Workers Are Pushing for PPE. Are Companies Delivering?
Over the last few weeks, reports of inadequate health and safety procedures for workers on the frontlines have grabbed headlines. Despite the fact that thousands of workers have filed COVID-19 related complaints with OSHA, administration officials have largely left it up to companies themselves to investigate and rectify safety issues. Reporting indicates that there remain serious health concerns across the country, and in particular in meat processing plants, where workers have shared that they are unable to cover their mouths to sneeze or cough. Against this backdrop, workers across the country have walked off the job demanding better protections, including a number of Amazon warehouse workers today.
Our recent wave of polling – part of our ongoing effort to understand how Americans perceive companies’ response to COVID-19 – shows that respondents believe that the health and safety of frontline workers must be top priority.
Specifically, 88% of survey respondents agree that companies must provide frontline workers with personal protective equipment (PPE).

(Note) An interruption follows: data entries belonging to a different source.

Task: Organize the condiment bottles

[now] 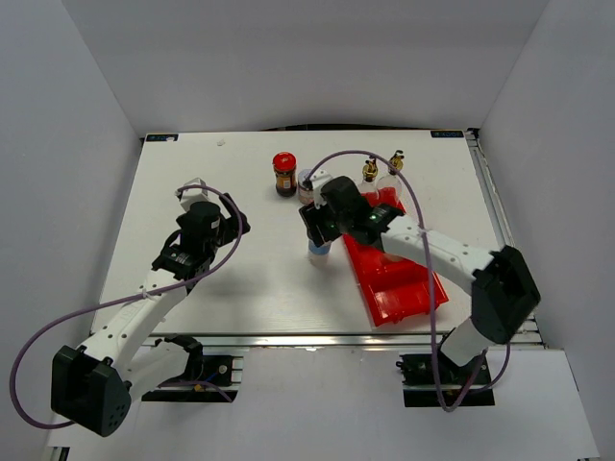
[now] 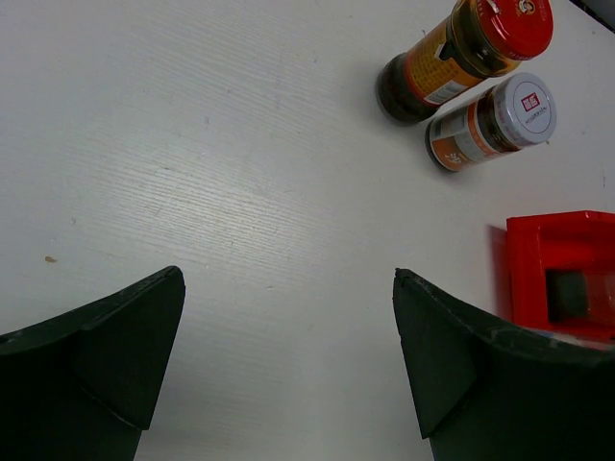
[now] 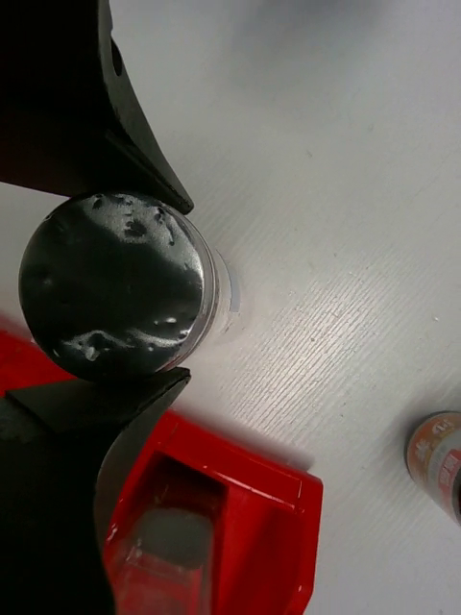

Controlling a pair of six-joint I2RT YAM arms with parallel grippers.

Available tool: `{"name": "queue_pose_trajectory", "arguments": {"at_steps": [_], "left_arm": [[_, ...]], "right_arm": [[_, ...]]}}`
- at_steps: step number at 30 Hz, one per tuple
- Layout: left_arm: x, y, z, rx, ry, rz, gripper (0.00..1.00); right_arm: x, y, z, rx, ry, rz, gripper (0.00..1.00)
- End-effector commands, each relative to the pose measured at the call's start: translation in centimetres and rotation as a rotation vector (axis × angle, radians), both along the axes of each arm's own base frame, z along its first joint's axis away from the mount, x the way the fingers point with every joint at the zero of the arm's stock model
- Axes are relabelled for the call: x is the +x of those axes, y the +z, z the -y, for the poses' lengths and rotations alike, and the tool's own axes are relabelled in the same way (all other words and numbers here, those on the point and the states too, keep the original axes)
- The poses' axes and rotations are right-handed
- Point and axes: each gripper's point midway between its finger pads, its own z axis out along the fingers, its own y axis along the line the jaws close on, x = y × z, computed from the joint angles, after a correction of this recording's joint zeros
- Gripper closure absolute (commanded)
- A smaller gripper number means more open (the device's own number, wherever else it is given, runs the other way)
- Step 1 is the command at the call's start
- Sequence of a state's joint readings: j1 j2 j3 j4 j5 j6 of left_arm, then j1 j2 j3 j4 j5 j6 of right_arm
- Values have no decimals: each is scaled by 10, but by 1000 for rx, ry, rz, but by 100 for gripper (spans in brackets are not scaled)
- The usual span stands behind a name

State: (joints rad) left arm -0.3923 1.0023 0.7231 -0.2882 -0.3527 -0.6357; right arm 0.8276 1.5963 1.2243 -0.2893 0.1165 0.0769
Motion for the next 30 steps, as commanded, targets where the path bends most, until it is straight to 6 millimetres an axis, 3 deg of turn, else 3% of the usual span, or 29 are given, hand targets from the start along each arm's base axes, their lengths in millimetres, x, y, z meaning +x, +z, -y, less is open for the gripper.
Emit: {"name": "queue_pose_trajectory", "arguments": {"at_steps": [1, 6, 15, 27, 29, 30], "left_arm": [[5, 21, 2, -10, 0, 51, 2], [6, 22, 5, -18, -12, 50, 2], [4, 23, 2, -18, -2, 56, 2], [6, 23, 3, -20, -4, 58, 2], [6, 24, 3, -21, -4, 60, 2], [6, 23, 3, -18, -4, 56, 2]], "right_arm": [[-10, 70, 7, 151, 2, 124, 82], [-17, 87, 47, 124, -95, 192, 82], [-5, 72, 119, 2, -349, 197, 84], [-17, 44, 138, -34, -359, 126, 80], [-17, 38, 138, -42, -354, 116, 77], [-16, 37, 136, -41, -349, 119, 70]]}}
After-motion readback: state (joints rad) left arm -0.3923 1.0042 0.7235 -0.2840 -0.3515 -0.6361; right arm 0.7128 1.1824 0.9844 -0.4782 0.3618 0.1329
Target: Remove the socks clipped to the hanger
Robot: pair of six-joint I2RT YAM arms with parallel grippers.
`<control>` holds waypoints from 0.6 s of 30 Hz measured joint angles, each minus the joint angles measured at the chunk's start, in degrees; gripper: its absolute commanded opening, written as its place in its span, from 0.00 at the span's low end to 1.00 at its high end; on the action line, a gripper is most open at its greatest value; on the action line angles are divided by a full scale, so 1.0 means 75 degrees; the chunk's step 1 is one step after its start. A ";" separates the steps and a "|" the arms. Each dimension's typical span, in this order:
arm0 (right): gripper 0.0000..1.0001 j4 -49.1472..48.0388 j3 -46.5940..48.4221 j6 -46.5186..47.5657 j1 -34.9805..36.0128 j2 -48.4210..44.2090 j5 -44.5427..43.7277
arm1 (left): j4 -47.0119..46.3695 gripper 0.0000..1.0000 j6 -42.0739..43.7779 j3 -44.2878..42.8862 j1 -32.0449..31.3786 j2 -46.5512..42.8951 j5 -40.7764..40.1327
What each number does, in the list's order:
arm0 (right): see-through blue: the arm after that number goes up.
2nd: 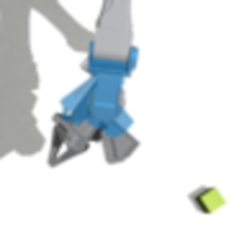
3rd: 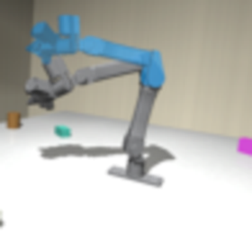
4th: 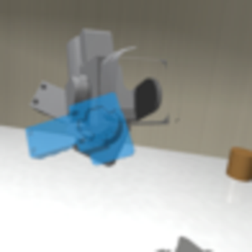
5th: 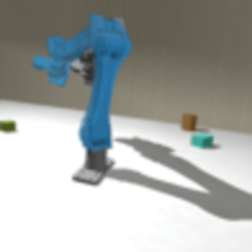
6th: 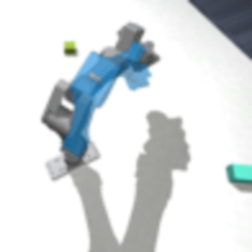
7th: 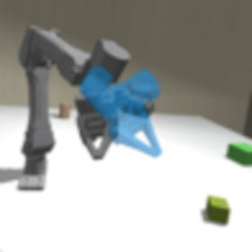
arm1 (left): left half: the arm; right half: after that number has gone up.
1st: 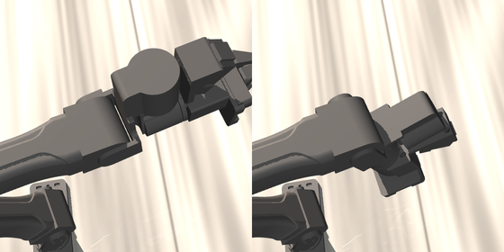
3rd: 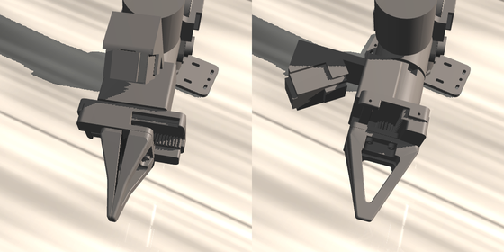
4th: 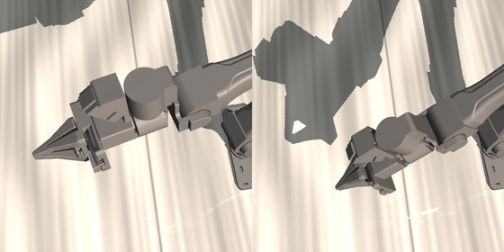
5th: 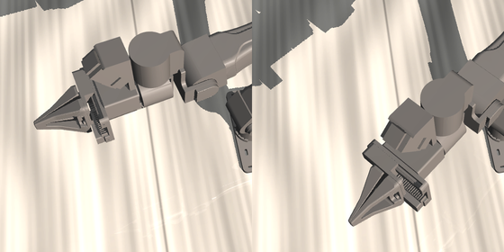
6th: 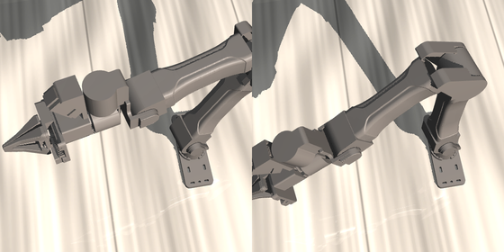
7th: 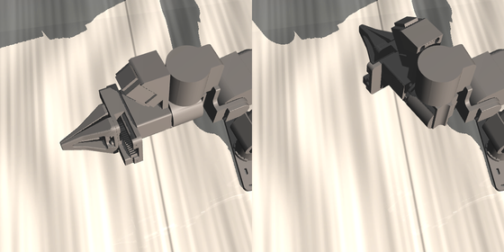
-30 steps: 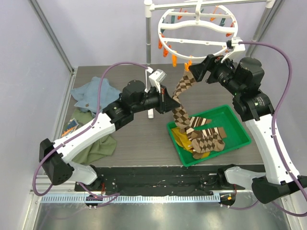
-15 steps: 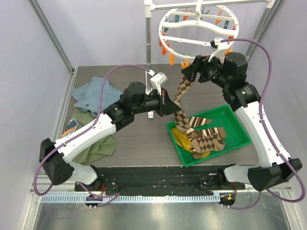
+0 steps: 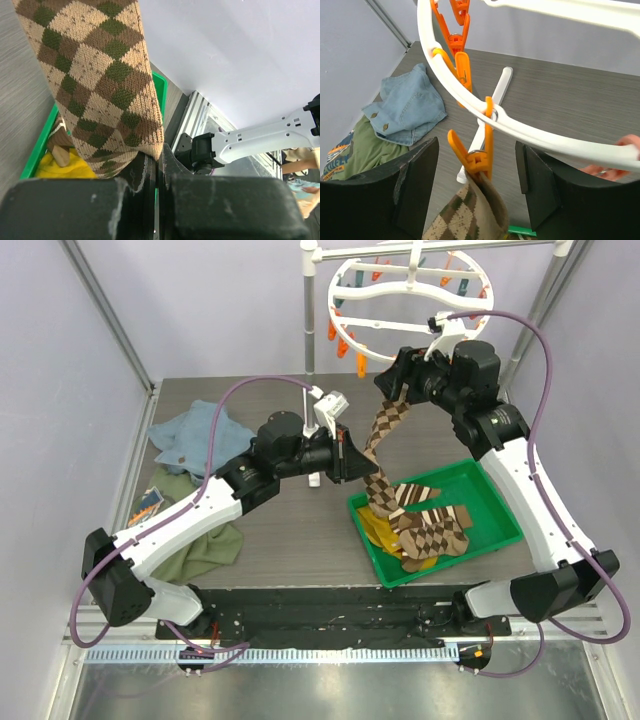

But our Corporate Response Tracker – which looks at what the 100 largest employers are doing in response to the crisis – paints a contrary picture. In a recent update to our data, we found that 46% of companies have announced additional health and safety procedures for their workers, and yet only 14% have disclosed providing PPE directly to workers for free.
As our economy moves forward and begins to reopen in the coming months, these efforts will become increasingly critical – for the health and safety of workers themselves, but also for their families, their customers, and their communities. We’ll be continuing to track how America’s largest companies – who together employ more than 13 million Americans – are approaching the increasing need for PPE and other safety measures on the front lines.